If you go to wineHQ, you can search for a specific application or game and see how well it runs for other wine users. Each result is given a medal/rating on how well it runs.

It seems the Bad Company 2 results have only gotten Bronze, here's the link - 
http://appdb.winehq.org/objectManager.php?sClass=version&iId=20333

If you check out the replies, you can view fixes that people of posted for any issues that you may occur when installing/running the game.

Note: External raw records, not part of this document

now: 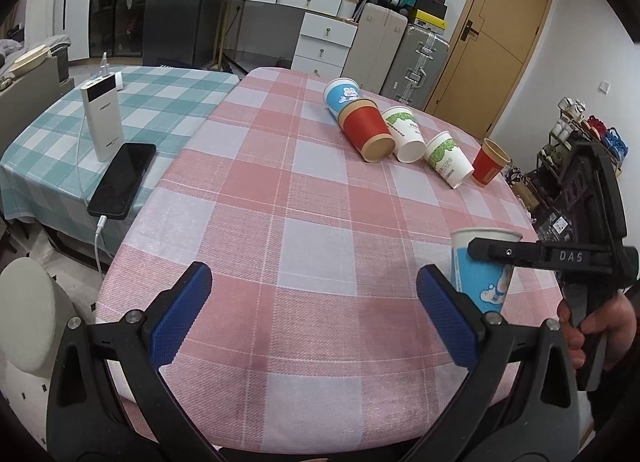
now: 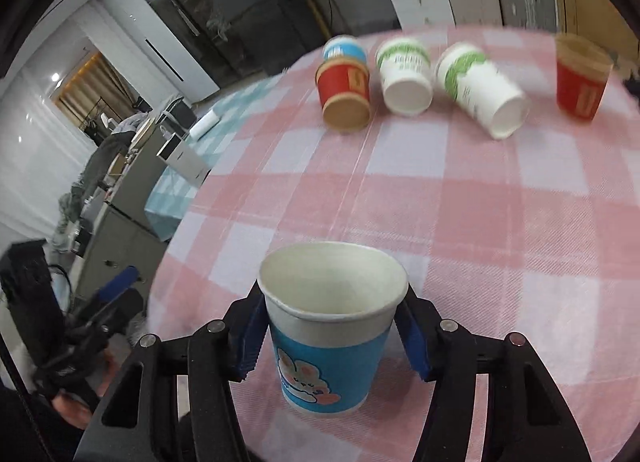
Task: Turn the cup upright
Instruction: 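Rotate the held blue cup rim-up with the right tool, then lower the blue cup upright onto the table and open the right tool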
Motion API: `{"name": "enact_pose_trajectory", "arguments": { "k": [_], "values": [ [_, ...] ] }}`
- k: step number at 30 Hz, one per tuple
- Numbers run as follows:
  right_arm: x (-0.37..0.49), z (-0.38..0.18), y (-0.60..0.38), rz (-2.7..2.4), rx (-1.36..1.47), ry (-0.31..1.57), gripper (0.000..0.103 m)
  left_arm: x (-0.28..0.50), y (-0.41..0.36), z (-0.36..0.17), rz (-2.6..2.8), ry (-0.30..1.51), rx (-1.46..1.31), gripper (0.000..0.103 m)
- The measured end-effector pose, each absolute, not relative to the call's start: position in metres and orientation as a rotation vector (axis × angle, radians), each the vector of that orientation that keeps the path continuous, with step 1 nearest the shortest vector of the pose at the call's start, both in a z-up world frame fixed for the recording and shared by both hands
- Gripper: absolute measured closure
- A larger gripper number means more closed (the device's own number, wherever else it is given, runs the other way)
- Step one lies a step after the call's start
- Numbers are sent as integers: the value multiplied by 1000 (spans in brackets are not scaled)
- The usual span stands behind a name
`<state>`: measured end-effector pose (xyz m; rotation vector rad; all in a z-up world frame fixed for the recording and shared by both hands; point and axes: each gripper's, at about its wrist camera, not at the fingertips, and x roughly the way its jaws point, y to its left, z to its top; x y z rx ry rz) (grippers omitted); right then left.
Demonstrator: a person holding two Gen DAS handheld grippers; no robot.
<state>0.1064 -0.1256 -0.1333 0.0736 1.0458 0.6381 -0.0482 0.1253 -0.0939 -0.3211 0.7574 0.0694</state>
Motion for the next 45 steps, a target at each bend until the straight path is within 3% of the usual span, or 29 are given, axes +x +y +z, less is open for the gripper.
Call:
{"name": "enact_pose_trajectory", "arguments": {
  "k": [5,10,32,33,36,41,45],
  "values": [
    [103,-125,-130,563,-46,833,44,-37,108,-95,66,782,-294,1],
    [110,-126,-122,490,-77,736,44,-24,96,-100,64,812,-290,1],
    [65,-151,-118,485,-145,737,38,-17,88,-104,104,847,-273,1],
    [66,-154,-117,481,-149,760,36,-17,87,-103,104,846,-274,1],
    [69,-163,-116,476,-148,844,13,-19,84,-99,105,834,-267,1],
    [48,-151,-134,507,-109,812,5,-19,80,-95,91,819,-250,1],
    [31,-129,-164,498,-49,743,5,-19,75,-85,82,791,-243,1]
  ]
}}
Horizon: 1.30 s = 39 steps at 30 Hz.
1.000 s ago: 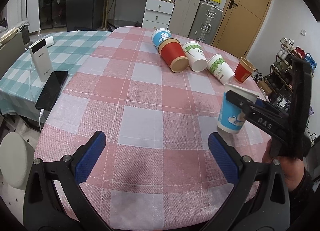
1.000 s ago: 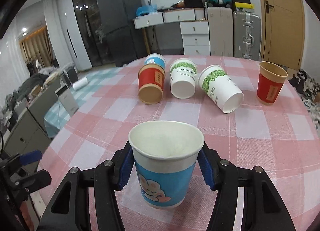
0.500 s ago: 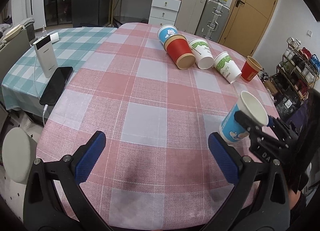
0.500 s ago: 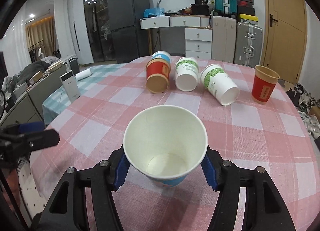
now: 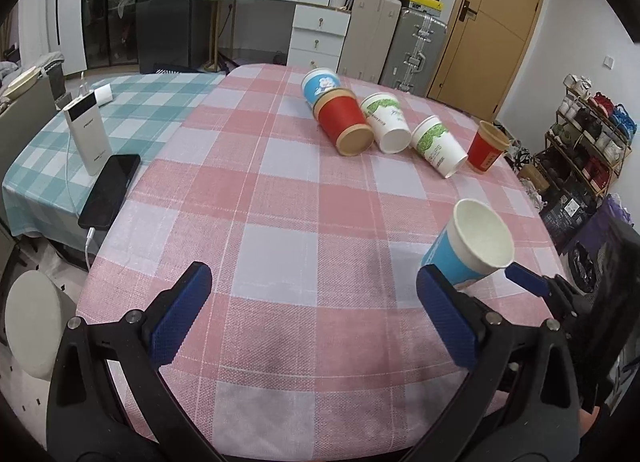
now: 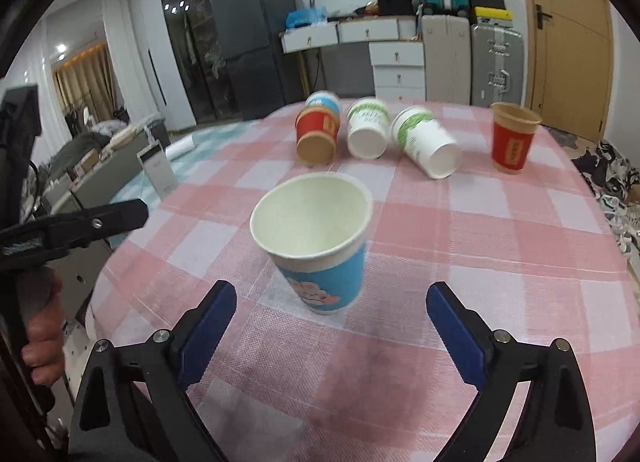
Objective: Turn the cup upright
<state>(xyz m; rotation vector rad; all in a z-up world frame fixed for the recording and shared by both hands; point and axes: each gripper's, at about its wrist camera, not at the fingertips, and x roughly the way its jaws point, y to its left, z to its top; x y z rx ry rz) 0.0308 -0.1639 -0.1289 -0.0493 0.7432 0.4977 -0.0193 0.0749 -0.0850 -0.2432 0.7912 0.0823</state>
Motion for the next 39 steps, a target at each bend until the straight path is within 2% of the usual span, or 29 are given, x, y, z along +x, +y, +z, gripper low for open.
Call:
{"name": "enact_pose_trajectory", "arguments": {
  "k": [4,15,39],
  "values": [
    [16,-98,-189,480,7,656,1,-17,62,-71,55,765,-226,1],
    [-19,-33,-203,549,-1,506,0,-18,12,-36,-10,706,-150,1],
    [-36,-32,-212,554,44,493,0,-36,-4,-19,-21,667,-143,1]
  ]
}}
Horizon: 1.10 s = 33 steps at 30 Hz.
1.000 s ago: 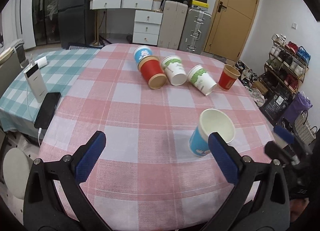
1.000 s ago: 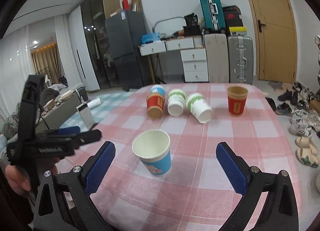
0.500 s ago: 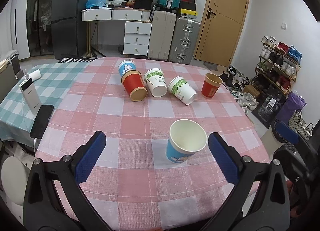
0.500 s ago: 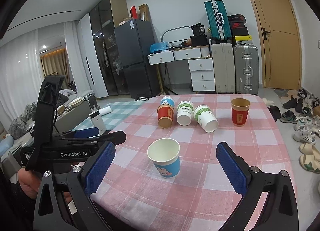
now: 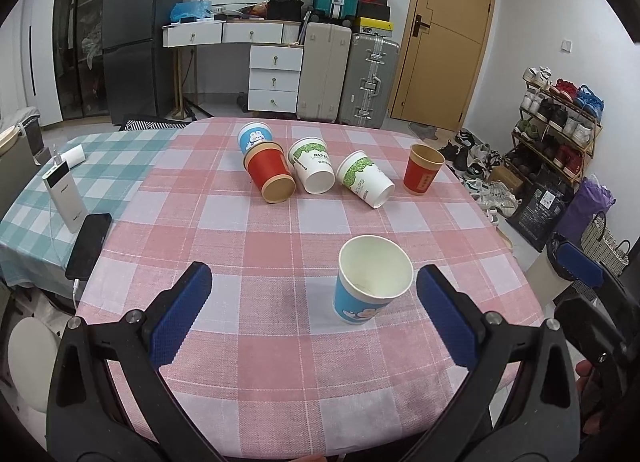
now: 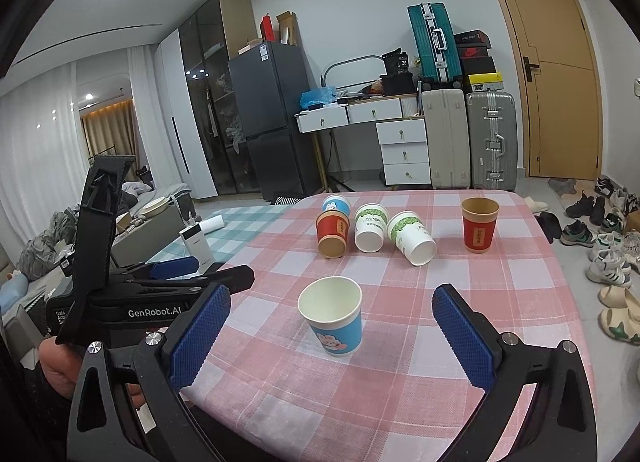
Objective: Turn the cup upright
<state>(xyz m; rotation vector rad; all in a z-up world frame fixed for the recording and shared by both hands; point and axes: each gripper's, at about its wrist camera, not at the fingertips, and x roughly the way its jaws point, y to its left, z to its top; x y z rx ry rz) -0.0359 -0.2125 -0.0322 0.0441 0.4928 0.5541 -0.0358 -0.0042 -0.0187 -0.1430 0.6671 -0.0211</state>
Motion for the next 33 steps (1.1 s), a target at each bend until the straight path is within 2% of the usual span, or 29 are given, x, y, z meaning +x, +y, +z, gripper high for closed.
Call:
{"name": "enact_pose_trajectory", "arguments": {
  "k": [33],
  "values": [
    [-34,-36,-215,546,59,493,0,-33,-4,-19,-45,672,-143,1]
  ]
}}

Hope it helps.

I know this isn't really answering your question but have you considered dual-booting ??
Personally i dual-boot on my 500GB HDD, (120GB for windows, the rest for other OS)


----------



## valsorym (Aug 1, 2011)

> Originally Posted by *xibo*
> If there's no such port, I would encourage you to reboot to Windows OS to play games;





> Originally Posted by *cra1g321*.
> I know this isn't really answering your question but have you considered dual-booting ??

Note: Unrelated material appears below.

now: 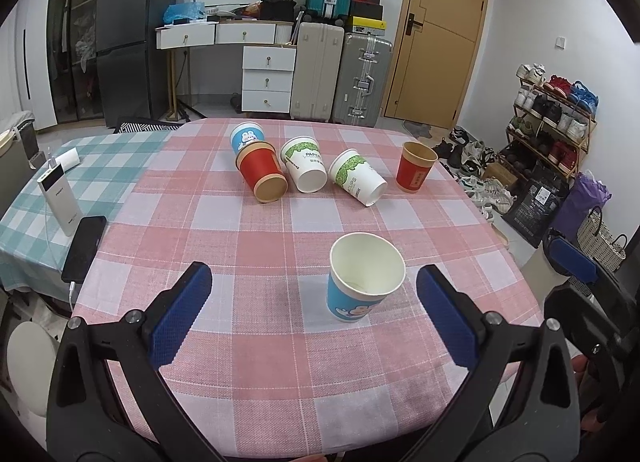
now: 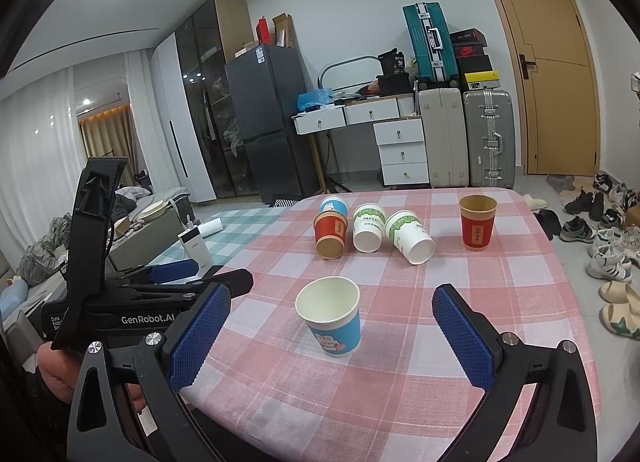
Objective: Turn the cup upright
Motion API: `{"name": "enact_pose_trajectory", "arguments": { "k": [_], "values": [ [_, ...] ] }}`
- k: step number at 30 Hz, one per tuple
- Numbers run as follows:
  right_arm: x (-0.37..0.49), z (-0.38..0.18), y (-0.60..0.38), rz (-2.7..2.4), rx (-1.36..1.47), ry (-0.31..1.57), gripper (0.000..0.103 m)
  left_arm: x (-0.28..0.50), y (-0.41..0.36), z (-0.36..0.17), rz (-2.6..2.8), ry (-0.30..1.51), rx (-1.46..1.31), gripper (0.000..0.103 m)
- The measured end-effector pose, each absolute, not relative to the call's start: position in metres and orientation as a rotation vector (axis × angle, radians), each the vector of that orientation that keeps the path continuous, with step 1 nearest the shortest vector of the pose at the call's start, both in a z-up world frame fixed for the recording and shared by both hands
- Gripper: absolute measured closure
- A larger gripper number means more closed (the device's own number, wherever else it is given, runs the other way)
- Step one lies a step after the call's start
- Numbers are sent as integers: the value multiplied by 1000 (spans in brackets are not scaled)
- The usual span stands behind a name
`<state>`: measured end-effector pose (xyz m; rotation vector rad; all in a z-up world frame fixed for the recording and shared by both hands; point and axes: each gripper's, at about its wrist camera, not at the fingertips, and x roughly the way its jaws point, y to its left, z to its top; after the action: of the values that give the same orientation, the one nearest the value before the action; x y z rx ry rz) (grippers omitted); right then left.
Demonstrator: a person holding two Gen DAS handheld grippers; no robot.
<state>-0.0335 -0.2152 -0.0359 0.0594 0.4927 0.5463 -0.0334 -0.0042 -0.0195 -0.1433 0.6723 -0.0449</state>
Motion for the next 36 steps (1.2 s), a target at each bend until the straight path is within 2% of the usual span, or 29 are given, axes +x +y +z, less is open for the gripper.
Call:
{"name": "enact_pose_trajectory", "arguments": {
  "k": [36],
  "values": [
    [-35,-36,-224,541,81,494,0,-34,-7,-13,-27,657,-131,1]
  ]
}}
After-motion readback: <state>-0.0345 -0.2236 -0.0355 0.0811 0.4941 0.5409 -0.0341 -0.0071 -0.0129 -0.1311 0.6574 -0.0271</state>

As I understand it is a parallel installation of Windows XP.
I do not have a license for Windows XP - I am an honest citizen
And I'm sick of Windows XP.



> Originally Posted by *cra1g321*.
> It seems the Bad Company 2 results have only gotten Bronze, here's the link -
> http://appdb.winehq.org/objectManage...sion&iId=20333



Thank you.


----------



## valsorym (Aug 1, 2011)

Yes, Alternatively, I can put Gentoo or Ubuntu Linux.


----------



## valsorym (Aug 1, 2011)

But why? If I can run applications from Linux to FreeBSD.


----------



## cra1g321 (Aug 1, 2011)

I think you probably won't notice any difference running it on Linux instead of FreeBSD,

That page only shows Ubuntu and gentoo because that is the OS the person was using to play the game.

It doesn't mean you could achieve the same results on FreeBSD.


----------



## valsorym (Aug 1, 2011)

For the sake of FreeBSD I'm willing to sacrifice BFBC2. But I do not want to use Linux / Windows / MacOS / and other Os. I love FreeBSD

I am familiar with Unix (including FreeBSD) recently - but I like this OS. Probably I will try to establish BFBC2 in FreeBSD (if I have selected  GUI).

Thank you all. Who has performed the feat - I would like to hear the details. Although the issue is not so relevant.


----------



## xibo (Aug 1, 2011)

Well in a 32 bit userland, I guess getting wine is virtually as hard as typing `make -C $PORTSDIR/emulation/wine install`. Using 64 bit userland it's a bit harder, iirc the procedere is to install a 32-bit userland and x11/binutils/bleh into some alternate prefix and chroot into it. There's also this thread about wine binary packages.


[rant]
... games ....... remembers me how supreme commander 2 is rated for ages 12 and above in germany, while it's installer (steam) is rated ages 13 and above. I wonder if anyone thinks "hey i m old enough to use this software but not old enough to install it".
[/rant]


----------



## valsorym (Aug 2, 2011)

xibo Thank you.
I have a 32 bit platform. I read in Wine and winetricks script. I installed BFBC2 on my Ubuntu Linux 11.04 - but it do not working properly. 
I decided on the tools to run on my FreeBSD 8.2 i386: wine and winetricks script
My GUI - OpenBox
Within a month will try to give information about testing.
Thank you all.


----------



## valsorym (Aug 15, 2011)

> Originally Posted by *xueyuyu*
> If there's no such port, I would encourage you to reboot to Windows OS to play games



Thank you. But why do so categorically. Why not use WINE (emulators/wine) and winetricks?
Although I agree with you - it is better to run the program in the environment for which it is written. Thanks for your post.


----------